Summoned by Bells is a BBC TV film of John Betjeman's verse autobiography of the same name – " a unique and touching account of an Edwardian middle-class childhood."

It was first broadcast on Sunday 29 August 1976, the day after the poet laureate's 70th birthday. In the film Betjeman re-visits the places he knew as a child, the houses he grew up in, his schools, his holiday haunts in Cornwall, and his college in Oxford. The film ends with his being sent down from Oxford and enrolling in desperation as a cricket master at a private prep school.

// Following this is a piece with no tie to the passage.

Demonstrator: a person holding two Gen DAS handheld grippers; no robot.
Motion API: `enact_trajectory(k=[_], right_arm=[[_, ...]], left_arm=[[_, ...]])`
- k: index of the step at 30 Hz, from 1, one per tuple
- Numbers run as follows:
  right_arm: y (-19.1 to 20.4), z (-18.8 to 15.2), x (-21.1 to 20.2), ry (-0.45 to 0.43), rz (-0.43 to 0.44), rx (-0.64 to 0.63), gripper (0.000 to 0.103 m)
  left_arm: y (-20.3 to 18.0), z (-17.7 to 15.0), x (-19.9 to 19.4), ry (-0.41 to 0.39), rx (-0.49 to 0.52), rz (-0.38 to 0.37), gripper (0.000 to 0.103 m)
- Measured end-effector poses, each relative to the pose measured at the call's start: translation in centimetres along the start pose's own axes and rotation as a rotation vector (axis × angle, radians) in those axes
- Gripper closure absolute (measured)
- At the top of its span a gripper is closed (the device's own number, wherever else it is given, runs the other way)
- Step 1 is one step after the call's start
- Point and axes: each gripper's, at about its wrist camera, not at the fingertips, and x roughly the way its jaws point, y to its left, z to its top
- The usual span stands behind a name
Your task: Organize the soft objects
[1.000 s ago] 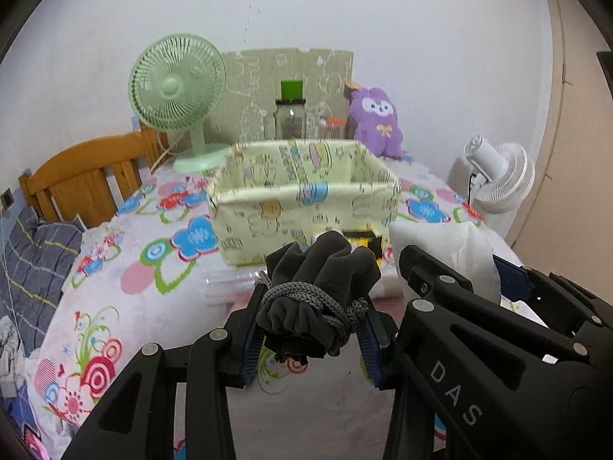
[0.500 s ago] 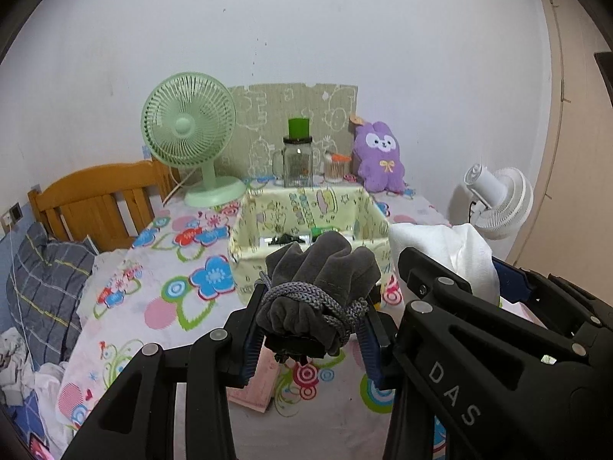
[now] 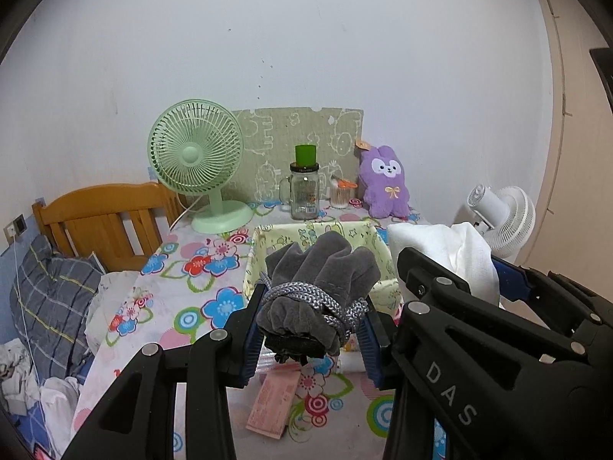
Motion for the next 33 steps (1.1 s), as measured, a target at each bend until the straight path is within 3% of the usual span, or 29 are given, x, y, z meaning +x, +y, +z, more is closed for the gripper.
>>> enact_trajectory(k=[12, 33], right_arm=[[0.6, 1.5, 4.0, 0.019, 0.027, 0.016, 0.051], [-0.4, 4.8, 9.7, 0.020, 0.011, 0.042, 0.051]], left_arm=[[0.9, 1.2, 3.2, 0.021, -0.013, 0.033, 0.059], [1.0, 4.4, 8.9, 0.022, -0.017, 0.003, 0.059]])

In an interview given to Radio Times Betjeman spoke about his verse autobiography and the making of the film: "I always had filthy reviews for it, and I didn't think it very good." He recalls that Joe Orton was arrested for defacing books in the public library – among them Summoned by Bells – on which he had stuck a pornographic picture. "I wrote it thinking it the best way to write about being young. I was thinking about Tennyson's (probably Betjeman's favourite poet) English Idylls and I had been reading Wordsworth's Prelude and I thought why not put down being a schoolmaster and this kind of thing into very plain blank verse. It's the shorter way of writing prose and I think easier. I think people's lives are interesting only up until they're 21. It's our first humiliations and struggles that are very interesting, so I thought I'd record them. I remember the sensual thrills one has as a child, the feeling of textures and the smell of things. I tried to put that down."

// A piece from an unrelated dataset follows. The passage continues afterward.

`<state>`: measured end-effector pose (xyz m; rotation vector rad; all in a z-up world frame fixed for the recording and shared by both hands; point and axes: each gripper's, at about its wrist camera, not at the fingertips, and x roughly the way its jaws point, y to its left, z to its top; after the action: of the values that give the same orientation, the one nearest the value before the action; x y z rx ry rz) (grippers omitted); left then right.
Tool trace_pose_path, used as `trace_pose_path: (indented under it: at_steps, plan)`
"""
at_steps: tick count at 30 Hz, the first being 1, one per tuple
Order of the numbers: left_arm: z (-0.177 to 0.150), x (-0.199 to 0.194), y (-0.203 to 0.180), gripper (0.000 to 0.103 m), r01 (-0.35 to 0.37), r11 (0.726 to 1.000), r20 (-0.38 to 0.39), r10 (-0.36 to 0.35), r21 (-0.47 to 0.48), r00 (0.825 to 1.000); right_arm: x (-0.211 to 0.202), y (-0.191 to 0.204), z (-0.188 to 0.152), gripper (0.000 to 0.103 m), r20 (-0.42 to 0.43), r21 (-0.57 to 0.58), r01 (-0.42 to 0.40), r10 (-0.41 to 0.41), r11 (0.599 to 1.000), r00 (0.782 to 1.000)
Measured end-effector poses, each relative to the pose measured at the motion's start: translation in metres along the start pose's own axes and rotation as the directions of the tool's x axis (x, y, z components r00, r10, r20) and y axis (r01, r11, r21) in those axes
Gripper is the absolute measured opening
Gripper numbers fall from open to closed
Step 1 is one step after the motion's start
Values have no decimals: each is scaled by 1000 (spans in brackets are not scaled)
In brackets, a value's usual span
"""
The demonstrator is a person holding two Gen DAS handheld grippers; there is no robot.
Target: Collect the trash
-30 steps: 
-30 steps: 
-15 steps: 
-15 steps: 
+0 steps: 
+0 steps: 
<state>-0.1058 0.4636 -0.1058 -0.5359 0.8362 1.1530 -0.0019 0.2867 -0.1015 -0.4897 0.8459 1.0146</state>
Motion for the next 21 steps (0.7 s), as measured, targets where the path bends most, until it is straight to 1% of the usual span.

"Doing this thing has been the most devastating experience, I had no idea the kind of draining effect it has on one. I was an only child, considered very brilliant by my mother, and considered the future heir to the factory by my father. I mustn't let the men (workers) down, and I was thought to have let them down." Betjeman, from childhood, wanted to be a poet. "Namby-Pamby – that's what my father thought I was and I've always been sympathetic to Ambrose Phillips, the 18th century poet, who was the origin of the phrase namby-pamby. My father was always wanting to be a country gentleman, and trying to get me to do manly sports. I can't bear sport."